St Mary of the Cross now joins the ranks of women deemed worthy of
canonisation because of extraordinary works, virtuous behaviour, service
and leadership but not worthy of serving as priests.
Australians have connected with different aspects of St
Mary's story - her passion for the marginalised and her perseverance
despite adversity. But her story also illustrates how the Catholic
Church hierarchy continues to impede women's deeply held commitments and
aspirations.
In the 19th and 20th centuries, nuns like St Mary
challenged not only the expectations that larger society had for women,
but also the authority of priests and bishops who shared a different
vision for their work.
Since that time, nuns, along with countless other
Catholic laywomen, have led social movements, worked to establish
schools, orphanages and hospitals and have served the sick, the poor and
those on the margins of society.
Often they have done it on impossible
budgets, in dire physical and political conditions, and with little or
no institutional support.
With a shortage of priests in many countries, nuns and
laywomen now perform sacraments such as confession, anoint the sick or
offer communion. In some rural and remote areas, they serve as parish
priests in all but name.
But because they are lay people, and not
clerics, they are vulnerable, as St Mary was, to intrusions from the
authority of bishops.
Only ordained clerics can preside at the Eucharist, hear
confessions, and make decisions about property, politics and theology.
Just this year, the Vatican released a document that deemed both the
ordination of women priests and paedophilia as graviora delicta, or
"grave crimes" against the church.
So why does the Catholic Church take such a stand? It
gives two primary reasons for denying women ordination as priests. First
is that Jesus selected only men as apostles and, second, that during
the sacraments the priest acts in persona Christi - in the person of
Christ - so that person must, like Christ, be a man.

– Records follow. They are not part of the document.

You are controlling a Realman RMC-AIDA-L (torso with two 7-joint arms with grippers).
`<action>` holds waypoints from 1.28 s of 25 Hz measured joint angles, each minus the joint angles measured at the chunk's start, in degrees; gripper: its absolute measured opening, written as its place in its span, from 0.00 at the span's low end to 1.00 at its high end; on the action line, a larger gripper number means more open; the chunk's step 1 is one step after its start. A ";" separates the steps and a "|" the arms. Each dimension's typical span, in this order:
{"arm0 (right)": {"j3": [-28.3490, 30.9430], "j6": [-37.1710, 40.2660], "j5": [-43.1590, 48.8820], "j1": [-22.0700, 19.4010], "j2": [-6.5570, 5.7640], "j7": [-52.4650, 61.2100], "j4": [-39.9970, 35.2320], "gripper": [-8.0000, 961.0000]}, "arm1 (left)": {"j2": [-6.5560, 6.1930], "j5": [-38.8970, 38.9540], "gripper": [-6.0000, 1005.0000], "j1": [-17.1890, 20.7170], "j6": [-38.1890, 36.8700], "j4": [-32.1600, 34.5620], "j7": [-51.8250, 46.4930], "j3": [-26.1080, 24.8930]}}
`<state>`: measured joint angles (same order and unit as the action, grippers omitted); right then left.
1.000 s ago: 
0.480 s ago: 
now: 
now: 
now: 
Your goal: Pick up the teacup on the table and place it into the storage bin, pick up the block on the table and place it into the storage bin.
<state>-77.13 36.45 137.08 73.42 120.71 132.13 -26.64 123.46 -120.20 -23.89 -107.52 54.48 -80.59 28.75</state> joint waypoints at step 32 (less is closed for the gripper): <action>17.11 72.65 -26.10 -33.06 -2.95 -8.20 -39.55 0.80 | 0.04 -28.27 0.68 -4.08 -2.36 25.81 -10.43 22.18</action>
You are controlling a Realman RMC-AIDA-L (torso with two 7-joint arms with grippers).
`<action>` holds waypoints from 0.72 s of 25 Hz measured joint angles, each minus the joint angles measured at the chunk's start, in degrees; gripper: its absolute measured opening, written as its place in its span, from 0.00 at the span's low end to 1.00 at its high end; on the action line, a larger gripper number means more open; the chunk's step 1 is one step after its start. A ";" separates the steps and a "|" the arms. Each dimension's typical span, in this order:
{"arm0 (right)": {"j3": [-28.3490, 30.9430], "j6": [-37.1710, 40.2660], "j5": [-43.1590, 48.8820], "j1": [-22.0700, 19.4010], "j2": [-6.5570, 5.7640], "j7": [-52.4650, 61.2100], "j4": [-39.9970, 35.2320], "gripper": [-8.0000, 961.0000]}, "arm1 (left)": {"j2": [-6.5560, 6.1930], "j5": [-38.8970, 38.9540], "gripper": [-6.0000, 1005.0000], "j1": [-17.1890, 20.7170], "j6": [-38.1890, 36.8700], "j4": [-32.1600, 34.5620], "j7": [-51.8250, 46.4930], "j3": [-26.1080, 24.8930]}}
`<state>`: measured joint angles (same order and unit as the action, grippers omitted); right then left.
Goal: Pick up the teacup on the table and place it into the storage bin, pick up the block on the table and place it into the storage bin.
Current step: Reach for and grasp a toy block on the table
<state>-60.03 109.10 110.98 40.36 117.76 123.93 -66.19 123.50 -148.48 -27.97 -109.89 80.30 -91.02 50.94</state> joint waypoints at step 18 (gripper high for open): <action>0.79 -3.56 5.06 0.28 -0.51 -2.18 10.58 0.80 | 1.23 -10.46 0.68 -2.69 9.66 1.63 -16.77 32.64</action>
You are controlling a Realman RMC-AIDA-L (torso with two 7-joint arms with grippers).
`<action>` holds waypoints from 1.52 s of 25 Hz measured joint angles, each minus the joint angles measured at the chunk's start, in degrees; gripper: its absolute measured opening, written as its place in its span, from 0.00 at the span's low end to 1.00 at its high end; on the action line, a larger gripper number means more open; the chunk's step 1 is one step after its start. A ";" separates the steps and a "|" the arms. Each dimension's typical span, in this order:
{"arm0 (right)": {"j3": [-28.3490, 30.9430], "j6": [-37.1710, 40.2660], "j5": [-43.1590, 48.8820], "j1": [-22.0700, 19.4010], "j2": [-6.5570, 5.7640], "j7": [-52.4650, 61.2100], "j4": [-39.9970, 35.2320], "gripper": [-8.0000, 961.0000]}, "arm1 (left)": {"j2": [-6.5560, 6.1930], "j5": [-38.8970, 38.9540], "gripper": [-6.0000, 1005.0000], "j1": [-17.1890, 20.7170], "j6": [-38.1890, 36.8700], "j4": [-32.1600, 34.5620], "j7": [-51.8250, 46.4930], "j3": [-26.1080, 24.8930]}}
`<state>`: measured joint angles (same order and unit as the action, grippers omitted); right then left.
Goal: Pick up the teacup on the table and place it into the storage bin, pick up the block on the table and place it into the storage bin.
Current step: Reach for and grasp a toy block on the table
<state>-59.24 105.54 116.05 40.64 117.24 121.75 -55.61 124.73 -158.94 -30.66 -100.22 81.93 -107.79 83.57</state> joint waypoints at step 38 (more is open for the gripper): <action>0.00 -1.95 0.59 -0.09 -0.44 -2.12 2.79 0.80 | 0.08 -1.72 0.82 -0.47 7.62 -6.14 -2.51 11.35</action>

The church argues that woman is, by her nature, different
from man, because of her role in original sin and God's command that
man should rule over her. Of course, the Catholic Church shares this
with other religious traditions.
Growing up in the Southern Baptist denomination in the
United States, I, too, could not have been ordained as a pastor. And
women within Theravada Buddhism are fighting for their right to serve as
bhikkhunis, or monks.
Each of these denominations, along with Islam and
Orthodox Judaism, sings the same song with a slightly different tune -
women can't be at the top because of authority, tradition or nature.
But there are those who struggle against this pattern.
This past week a woman was ordained a Catholic priest in Canada.
The
church did not sanction her ordination, and she will shortly be
excommunicated. Roman Catholic Womenpriests, a movement for women's
ordination that began in 2002, supervised the ordination.
Since that
time nearly 100 women worldwide have been ordained, although none have
been recognised by the church.
These are not women who wish to break off from the
church; they want to reimagine it.
There are yet other Catholic
feminists who understand the very concept of priesthood and the
hierarchical structure of the church as fatally flawed. They do not wish
to see women as priests, but to see the entire Catholic community as
one that is radically democratic and committed to peace-making, justice
and community building.
As St Mary's celebration recedes, there is already talk
of another Josephite, Sister Irene McCormack, becoming Australia's next
saint.
Sister McCormack lived and worked among the poor in a
remote village in Peru. When the male priests left the village because
of threats of violence, Sister McCormack stayed. She and a fellow sister
led communion, celebrated the Eucharist, and performed weddings and
baptisms. She said that her work among the poor freed her to exercise
her ministry, and admitted frustration over the church's denial of
collaborative ministry to women and married clergy.
In 1991, armed members of the Communist Party of Peru,
commonly known as the Shining Path, stormed Sister McCormack's village
and marched her into the town square. She was shot in the back of head -
murdered for her willingness to stay and serve as "unofficial" priest
to the village.
The Second Vatican Council declared in 1964 that
expressing opinions "on matters concerning the good of the church" was
an obligation of the faithful.
Perhaps the legacy of St Mary and others
like her who have spoken out boldly and faithfully will be to inspire
new generations to speak to the structures of hierarchy and patriarchy
that choke the church and countless other religious institutions.
As St Mary wisely advised: "Never see a need without doing something about it".
Dr Laura Beth Bugg is a lecturer in sociology of religion at the University of Sydney.